▶ ASSIGNMENT
Copy each line of the records below that mentions the word "degrees".

▶ DATA SHOWN
● ● ●

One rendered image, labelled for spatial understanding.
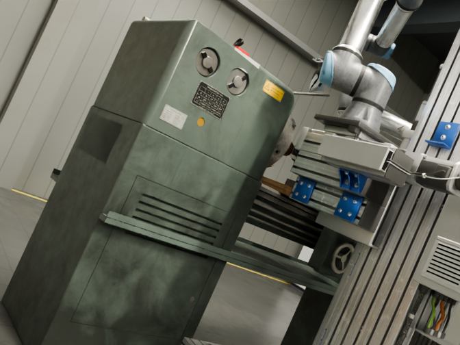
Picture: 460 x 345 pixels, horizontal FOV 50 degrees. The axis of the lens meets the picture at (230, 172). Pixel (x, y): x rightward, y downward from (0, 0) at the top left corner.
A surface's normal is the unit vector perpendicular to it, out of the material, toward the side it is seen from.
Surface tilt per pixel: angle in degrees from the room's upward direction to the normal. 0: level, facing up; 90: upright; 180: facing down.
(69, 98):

● ● ●

▶ RESPONSE TO THE TASK
Picture: 460 x 345 pixels, horizontal FOV 50 degrees. The axis of the lens meets the picture at (230, 172). Pixel (x, y): x rightward, y downward from (0, 0) at the top left corner.
Surface tilt per pixel: angle in degrees from the room's upward direction to the normal. 0: level, facing up; 90: upright; 180: facing down.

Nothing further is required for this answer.